CHADRON – Two hundred forty-two candidates for bachelor’s degrees were honored during Chadron State College’s Undergraduate Commencement Saturday in the Chicoine Center.
Samantha Merrill of Hot Springs, South Dakota, offered the opening moment of reflection. Ashley Jackson of Wylie, Texas, offered the closing moment of reflection.
Connor Besse of Littleton, Colo., received his commission as a Second Lt. in the Army.
Trevor Schmidt, 2016 Distinguished Young Alumni Award recipient and attorney living in North Carolina, offered advice about developing character and careers in his address to the graduates.

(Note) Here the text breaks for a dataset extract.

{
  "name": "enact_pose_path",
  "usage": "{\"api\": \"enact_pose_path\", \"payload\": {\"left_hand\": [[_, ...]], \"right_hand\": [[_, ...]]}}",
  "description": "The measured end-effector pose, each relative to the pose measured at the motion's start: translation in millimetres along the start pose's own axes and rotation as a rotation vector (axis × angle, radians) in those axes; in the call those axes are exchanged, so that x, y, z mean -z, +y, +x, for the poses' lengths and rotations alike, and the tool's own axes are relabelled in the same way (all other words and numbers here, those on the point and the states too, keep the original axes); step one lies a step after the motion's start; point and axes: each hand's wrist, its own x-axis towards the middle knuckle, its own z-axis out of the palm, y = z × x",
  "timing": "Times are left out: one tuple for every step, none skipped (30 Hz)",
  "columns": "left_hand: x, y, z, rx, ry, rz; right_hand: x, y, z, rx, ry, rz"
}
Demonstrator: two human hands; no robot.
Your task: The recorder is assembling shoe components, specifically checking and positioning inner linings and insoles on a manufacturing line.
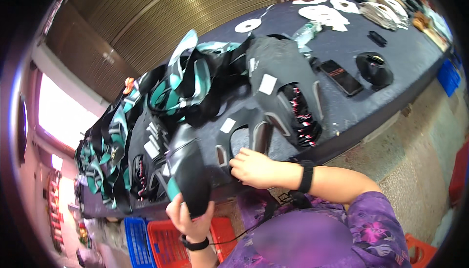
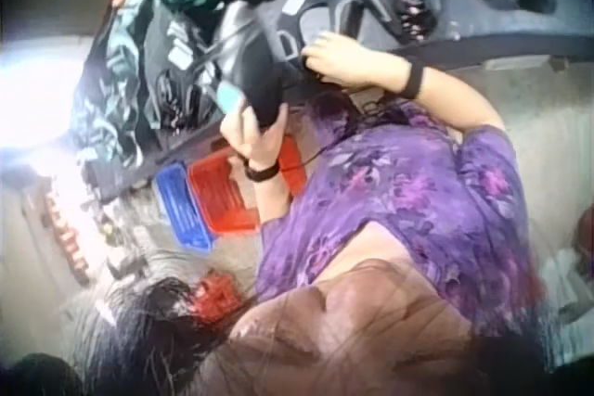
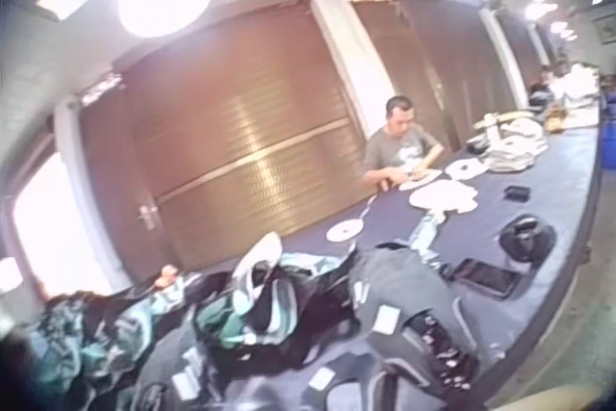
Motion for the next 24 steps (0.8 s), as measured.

Schmidt referred to a biblical story from a podcast by JD Greear, a North Carolina pastor. Greear describes the years after David was anointed to become king but remained a shepherd as the pasture of obscurity where he developed the trust, courage, and convictions he would need to rule.
“Don't despise the pasture of obscurity. In the coming months, you will be back to the relative obscurity of starting something new. This is where character and integrity take hold, and this is where greatness begins,” Schmidt said. “Wherever you are at, whatever stage of your career, take the opportunity to learn from that moment. Find that next goal and start working toward it, even if means stepping back into obscurity for a time.”
He also urged the graduates to define their own version of success.
“If you want to stay at home and pour yourself into your kids, dads too, don't give that up because the world tells you that value can only be found outside of the home,” Schmidt said.
Schmidt said his observations of society have led him to the conclusion that those who disagree seem to have lost the ability to talk about differences civilly.
“Have the confidence to consider the possibility you might be wrong. Give people the benefit of the doubt. We can disagree without despising,” he said. “Seek to serve other people. When we open ourselves up to the pain and suffering of another person, we have a chance to see the world from their perspective.”
Using his phone to take a selfie with the graduating class, he asked the audience what was wrong with the photo.
“My head takes up 40 percent of the photo. In many ways our lives are like that. If our focus is inward, we take up too much room. When we turn the focus of our lives outward, we make more room to see the rest of the world,” Schmidt said. “If we can change our default to a posture of service, we have an opportunity to move mountains. Mountains of poverty, mountains of prejudice, mountains of addiction, mountains of loneliness, and despair. Let it start with you.”
Additionally, Schmidt asked the graduates to be proud of their affiliation with CSC.
“I have had some setbacks and I have had some tremendous leaps forward. But in all these things, I have built upon on the foundation of knowledge, skill and experience that I earned at CSC. You may someday meet people who don’t know anything about Nebraska or its people. Be their first impression and blow their doors off,” Schmidt said.